Aim of the task = Below are the records; return exactly the lines from the one with "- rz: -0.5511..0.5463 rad" through the final line, both included, minus any pictures.

Supplied material =

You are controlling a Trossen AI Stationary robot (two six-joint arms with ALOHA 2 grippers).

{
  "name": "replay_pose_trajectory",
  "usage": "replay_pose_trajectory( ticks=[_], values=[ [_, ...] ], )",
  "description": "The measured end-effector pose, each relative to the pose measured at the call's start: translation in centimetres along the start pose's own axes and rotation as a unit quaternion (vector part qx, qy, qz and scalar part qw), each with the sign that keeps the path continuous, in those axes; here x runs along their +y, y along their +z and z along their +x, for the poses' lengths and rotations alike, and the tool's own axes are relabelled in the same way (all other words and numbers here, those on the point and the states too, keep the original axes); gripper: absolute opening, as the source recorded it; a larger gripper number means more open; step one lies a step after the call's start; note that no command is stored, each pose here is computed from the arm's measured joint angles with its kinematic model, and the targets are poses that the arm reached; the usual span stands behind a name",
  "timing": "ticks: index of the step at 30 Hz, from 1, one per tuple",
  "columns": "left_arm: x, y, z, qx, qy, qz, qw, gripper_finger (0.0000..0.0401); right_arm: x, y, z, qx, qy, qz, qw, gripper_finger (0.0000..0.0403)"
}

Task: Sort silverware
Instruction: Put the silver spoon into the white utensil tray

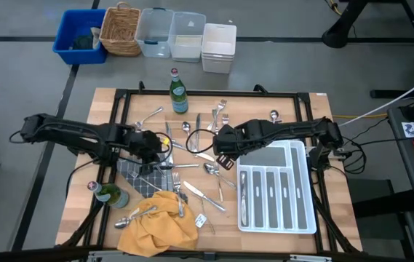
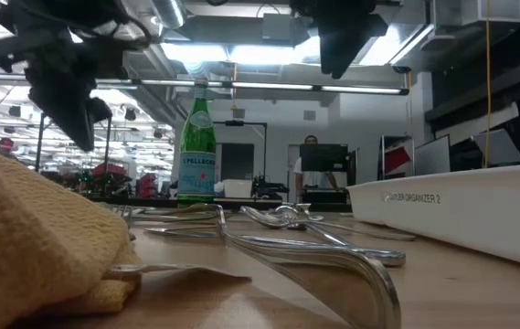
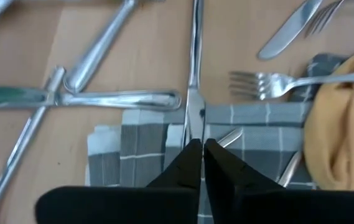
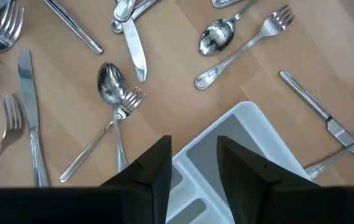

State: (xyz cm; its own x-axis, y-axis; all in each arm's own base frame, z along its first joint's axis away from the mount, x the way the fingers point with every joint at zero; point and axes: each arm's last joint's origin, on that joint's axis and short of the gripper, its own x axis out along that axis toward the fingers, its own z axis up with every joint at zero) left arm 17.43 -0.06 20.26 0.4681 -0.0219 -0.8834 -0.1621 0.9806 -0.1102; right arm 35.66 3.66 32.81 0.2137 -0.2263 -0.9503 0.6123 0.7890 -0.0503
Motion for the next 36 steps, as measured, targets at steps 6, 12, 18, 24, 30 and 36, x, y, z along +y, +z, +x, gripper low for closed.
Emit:
replay_pose_trajectory(
  ticks=[6, 12, 18, 24, 30, 36],
  values=[
    [0.1, 0.1, 1.5, 0.041, 0.009, -0.003, 0.999, 0.0088, 0.1, 0.1, 0.0, -0.003, 0.004, 0.001, 1.0, 0.0128],
    [0.5, 0.1, 2.3, 0.061, 0.017, -0.01, 0.998, 0.0109, 0.1, 0.0, 0.0, -0.001, 0.008, -0.025, 1.0, 0.0128],
    [1.0, 0.2, 2.6, 0.067, 0.024, -0.023, 0.997, 0.0097, 0.2, 0.0, 0.0, 0.003, 0.013, -0.055, 0.998, 0.0128],
    [1.0, 0.7, 2.4, 0.051, 0.019, 0.036, 0.998, 0.0093, 0.4, -0.1, 0.0, 0.023, 0.044, -0.089, 0.995, 0.0128],
    [0.8, 1.2, 1.9, 0.055, 0.014, 0.124, 0.991, 0.0097, 0.4, -0.1, 0.0, 0.028, 0.051, -0.102, 0.993, 0.0128],
    [0.9, 1.2, 1.9, 0.058, 0.012, 0.151, 0.987, 0.0093, 0.4, -0.1, 0.0, 0.028, 0.051, -0.112, 0.992, 0.0128]
  ],
)
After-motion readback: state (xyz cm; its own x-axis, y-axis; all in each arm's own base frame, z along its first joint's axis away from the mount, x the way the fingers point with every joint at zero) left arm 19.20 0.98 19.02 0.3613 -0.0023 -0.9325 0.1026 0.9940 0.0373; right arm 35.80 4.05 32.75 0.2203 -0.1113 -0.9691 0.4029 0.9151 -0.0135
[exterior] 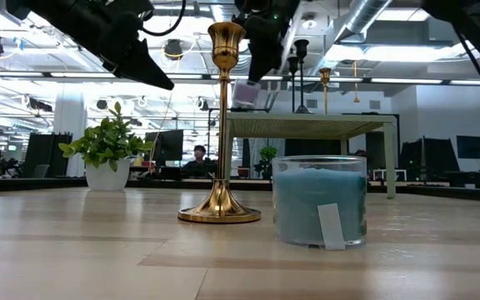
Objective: Pick & Place candle stick holders
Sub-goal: Put the violet candle on the shelf
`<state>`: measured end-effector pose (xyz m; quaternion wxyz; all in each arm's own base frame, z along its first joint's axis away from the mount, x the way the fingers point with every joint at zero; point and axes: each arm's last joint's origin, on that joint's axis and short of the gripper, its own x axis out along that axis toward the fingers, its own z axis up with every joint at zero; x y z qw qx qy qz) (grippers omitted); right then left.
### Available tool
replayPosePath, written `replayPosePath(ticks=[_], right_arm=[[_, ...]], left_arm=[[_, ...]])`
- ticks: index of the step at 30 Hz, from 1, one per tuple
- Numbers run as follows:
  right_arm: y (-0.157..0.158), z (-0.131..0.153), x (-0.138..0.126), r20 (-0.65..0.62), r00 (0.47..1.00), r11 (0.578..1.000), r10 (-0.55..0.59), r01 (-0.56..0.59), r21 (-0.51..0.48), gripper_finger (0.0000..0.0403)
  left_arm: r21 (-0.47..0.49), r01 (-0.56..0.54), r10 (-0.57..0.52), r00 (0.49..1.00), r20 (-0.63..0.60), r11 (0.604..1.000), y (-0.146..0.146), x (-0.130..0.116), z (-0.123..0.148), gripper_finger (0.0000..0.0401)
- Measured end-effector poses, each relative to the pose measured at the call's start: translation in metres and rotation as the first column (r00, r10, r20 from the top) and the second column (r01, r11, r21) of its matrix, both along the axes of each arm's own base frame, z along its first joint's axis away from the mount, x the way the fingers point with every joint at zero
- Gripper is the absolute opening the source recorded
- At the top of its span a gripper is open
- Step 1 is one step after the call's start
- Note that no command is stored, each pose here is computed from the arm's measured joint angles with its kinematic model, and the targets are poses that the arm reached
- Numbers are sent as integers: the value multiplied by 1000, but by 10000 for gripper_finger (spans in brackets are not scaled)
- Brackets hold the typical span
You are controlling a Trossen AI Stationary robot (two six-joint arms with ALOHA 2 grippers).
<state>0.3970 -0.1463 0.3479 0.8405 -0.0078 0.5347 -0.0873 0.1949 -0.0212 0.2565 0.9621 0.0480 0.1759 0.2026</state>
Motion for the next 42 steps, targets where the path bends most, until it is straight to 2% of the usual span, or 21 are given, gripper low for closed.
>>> replayPosePath(ticks=[42], right_arm=[[-1, -2, -4, -46, 999, 1000, -15, 15, -5, 0]], left_arm=[[0, 0, 0, 1000, 0, 1000, 0, 0, 0, 8]])
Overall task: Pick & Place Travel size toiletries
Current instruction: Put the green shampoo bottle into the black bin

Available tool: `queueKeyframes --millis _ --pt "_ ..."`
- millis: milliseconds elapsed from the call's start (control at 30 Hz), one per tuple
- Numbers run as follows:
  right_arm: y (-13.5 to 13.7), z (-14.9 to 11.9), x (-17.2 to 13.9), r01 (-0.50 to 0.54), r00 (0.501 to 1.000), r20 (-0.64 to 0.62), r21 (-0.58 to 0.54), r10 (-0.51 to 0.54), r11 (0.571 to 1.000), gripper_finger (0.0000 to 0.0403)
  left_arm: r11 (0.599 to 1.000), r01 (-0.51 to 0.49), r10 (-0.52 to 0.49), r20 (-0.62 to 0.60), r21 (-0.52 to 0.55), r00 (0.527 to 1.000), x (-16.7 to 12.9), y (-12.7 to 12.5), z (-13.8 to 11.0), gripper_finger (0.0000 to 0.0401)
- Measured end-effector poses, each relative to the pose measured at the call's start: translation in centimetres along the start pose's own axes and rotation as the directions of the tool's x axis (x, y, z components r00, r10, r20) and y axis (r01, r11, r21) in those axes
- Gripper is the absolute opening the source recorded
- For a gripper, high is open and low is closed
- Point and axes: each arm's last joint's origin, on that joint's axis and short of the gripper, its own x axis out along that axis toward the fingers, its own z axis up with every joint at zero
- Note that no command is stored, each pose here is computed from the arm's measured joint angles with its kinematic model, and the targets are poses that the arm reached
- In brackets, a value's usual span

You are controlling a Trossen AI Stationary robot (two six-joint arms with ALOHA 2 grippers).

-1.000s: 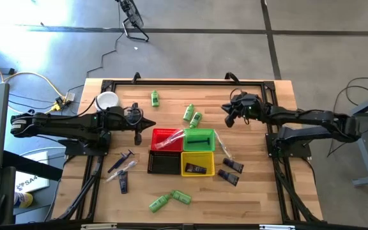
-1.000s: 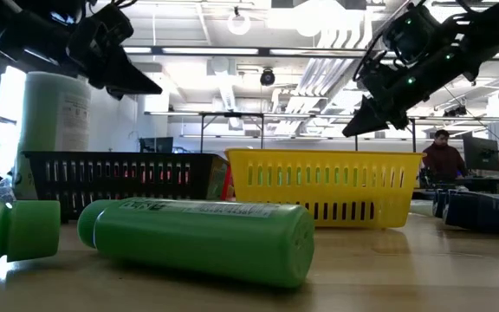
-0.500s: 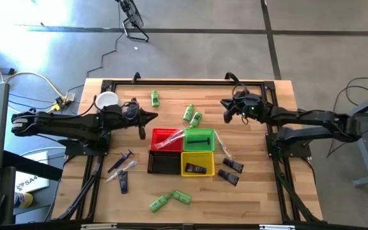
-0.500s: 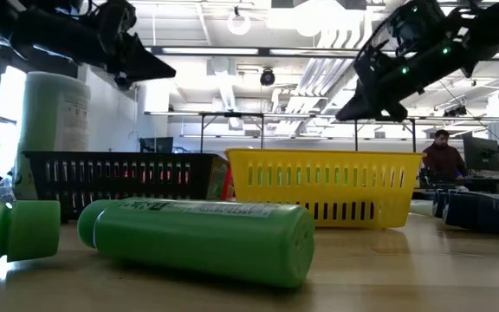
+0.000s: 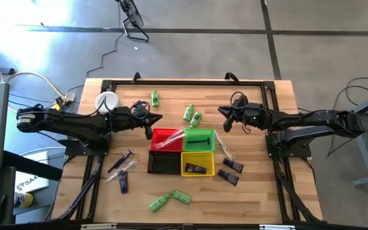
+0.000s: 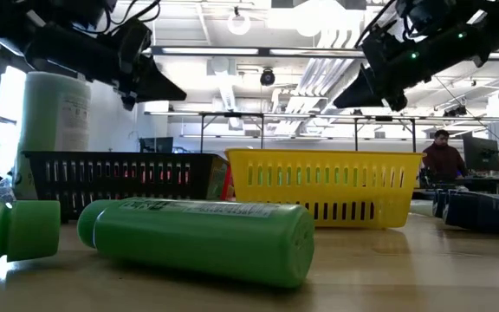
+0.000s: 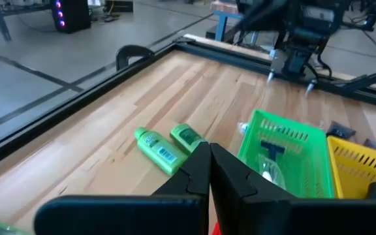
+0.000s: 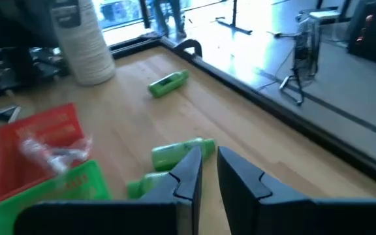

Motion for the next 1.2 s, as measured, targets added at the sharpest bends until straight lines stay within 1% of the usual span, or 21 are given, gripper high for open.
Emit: queueKeyframes --millis 100,200,267,367,533,700,900,1000,1100,1200 --pt "0.4 -1.2 -0.2 -0.044 0.999 0.011 0.013 0.044 0.999 0.0040 1.000 0.000 0.000 -0.003 0.002 1.000 0.1 0.0 -0.1 0.0001" --pt "0.5 -2.5 -0.4 -0.127 0.991 0.050 -0.007 0.127 0.992 0.0040 1.000 0.000 0.000 -0.002 0.004 1.000 0.1 0.0 -0.1 0.0001" --pt "0.4 -3.1 -0.6 -0.188 0.978 0.091 -0.027 0.190 0.982 0.0040 1.000 0.000 0.000 -0.002 0.004 1.000 0.1 0.0 -0.1 0.0001" --pt "-0.1 -3.4 -1.1 -0.219 0.963 0.141 -0.077 0.228 0.973 0.0040 1.000 0.000 0.000 -0.003 0.003 1.000 0.1 0.0 -0.1 0.0001" --pt "-1.6 -2.4 -2.0 -0.150 0.969 0.183 -0.107 0.168 0.983 0.0040 1.000 -0.001 0.001 -0.010 -0.031 1.000 0.1 0.0 -0.1 0.0001" --pt "-3.1 -1.5 -3.5 -0.083 0.968 0.231 -0.089 0.101 0.993 0.0040 0.997 0.010 -0.011 -0.011 -0.074 1.000 0.1 0.0 -0.1 0.0001" --pt "-4.1 -0.7 -4.6 -0.033 0.952 0.302 -0.064 0.050 0.997 0.0040 0.998 -0.011 0.010 -0.005 -0.063 1.000 1.0 -0.5 1.2 0.0001" --pt "-4.4 -0.7 -4.6 -0.015 0.954 0.299 -0.059 0.032 0.998 0.0040 0.999 -0.024 0.022 -0.047 -0.035 0.999 2.2 -0.9 1.9 0.0001" --pt "-4.6 -1.0 -4.4 0.001 0.965 0.262 -0.059 0.015 0.998 0.0040 0.996 -0.088 0.087 -0.117 -0.008 0.989 3.7 -1.2 2.4 0.0001" --pt "-4.9 -1.2 -4.2 0.020 0.969 0.246 -0.056 -0.005 0.998 0.0040 0.978 -0.206 0.208 -0.147 0.026 0.967 5.2 -1.4 3.4 0.0001"
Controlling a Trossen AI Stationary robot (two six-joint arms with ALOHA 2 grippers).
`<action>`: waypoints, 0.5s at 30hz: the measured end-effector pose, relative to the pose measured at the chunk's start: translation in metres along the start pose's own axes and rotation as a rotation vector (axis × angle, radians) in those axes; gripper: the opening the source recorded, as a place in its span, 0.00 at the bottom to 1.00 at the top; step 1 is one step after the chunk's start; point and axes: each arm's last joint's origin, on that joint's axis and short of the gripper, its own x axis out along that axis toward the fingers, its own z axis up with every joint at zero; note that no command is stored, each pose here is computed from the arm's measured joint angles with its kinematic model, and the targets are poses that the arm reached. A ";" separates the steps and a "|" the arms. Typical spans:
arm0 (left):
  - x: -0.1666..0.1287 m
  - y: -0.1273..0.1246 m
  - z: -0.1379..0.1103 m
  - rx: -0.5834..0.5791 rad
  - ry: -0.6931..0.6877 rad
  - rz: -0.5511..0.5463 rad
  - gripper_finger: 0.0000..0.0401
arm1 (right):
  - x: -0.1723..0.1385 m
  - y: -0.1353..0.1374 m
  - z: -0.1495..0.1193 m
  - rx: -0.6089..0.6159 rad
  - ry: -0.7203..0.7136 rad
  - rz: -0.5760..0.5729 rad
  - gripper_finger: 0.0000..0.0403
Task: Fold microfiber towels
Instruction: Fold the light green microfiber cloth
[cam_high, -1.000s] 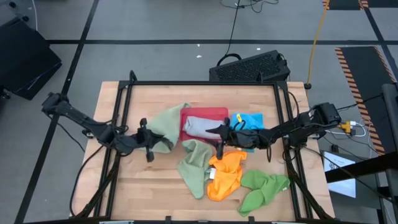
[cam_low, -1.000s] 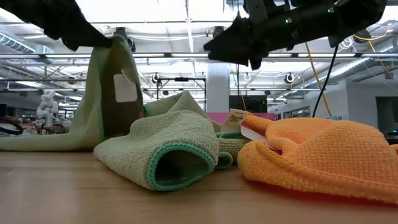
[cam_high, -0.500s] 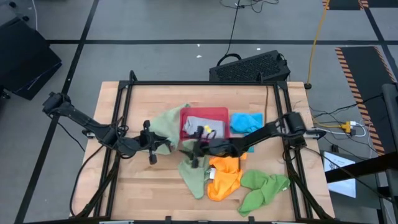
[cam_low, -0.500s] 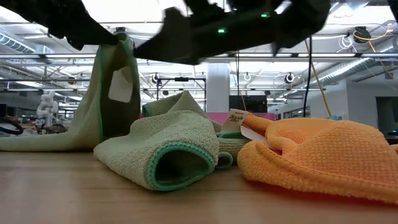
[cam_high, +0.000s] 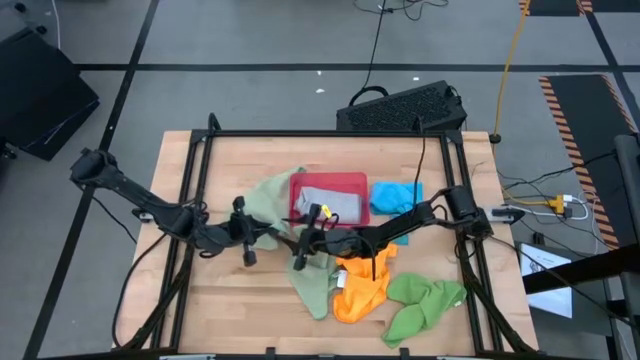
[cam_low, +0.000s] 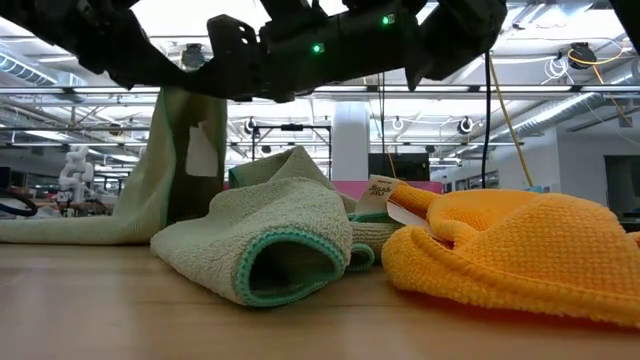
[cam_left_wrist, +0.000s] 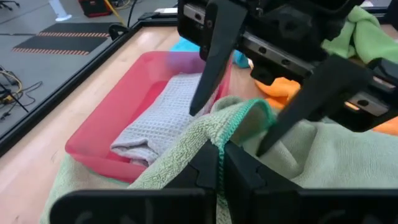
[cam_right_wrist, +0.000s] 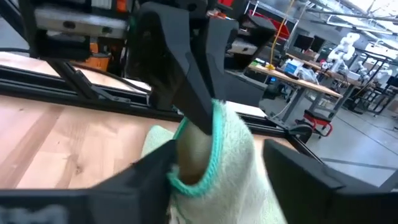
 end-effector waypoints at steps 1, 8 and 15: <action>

The completed task =
  - rz: -0.5511..0.5463 rad
  - gripper_finger: 0.0000..0.0401
arm1 (right):
  - x: -0.1723..0.1385 m
  - y: -0.1353..0.1374 m
  - z: -0.1495..0.1193 m
  - rx: -0.6089..0.6159 rad
  - ry: -0.7203..0.7136 rad
  - rz: -0.5760..0.5729 rad
  - gripper_finger: 0.0000..0.0403
Task: Fold microfiber towels
Instruction: Fold the light green microfiber cloth
[cam_high, -1.000s] 
[cam_low, -1.000s] 
[cam_high, -0.500s] 
[cam_low, -0.500s] 
[cam_high, +0.000s] 
[cam_low, +0.000s] 
[cam_left_wrist, +0.000s] 
[cam_right_wrist, +0.000s] 
 end-effector waypoints at steps 1, 8 and 15: <action>

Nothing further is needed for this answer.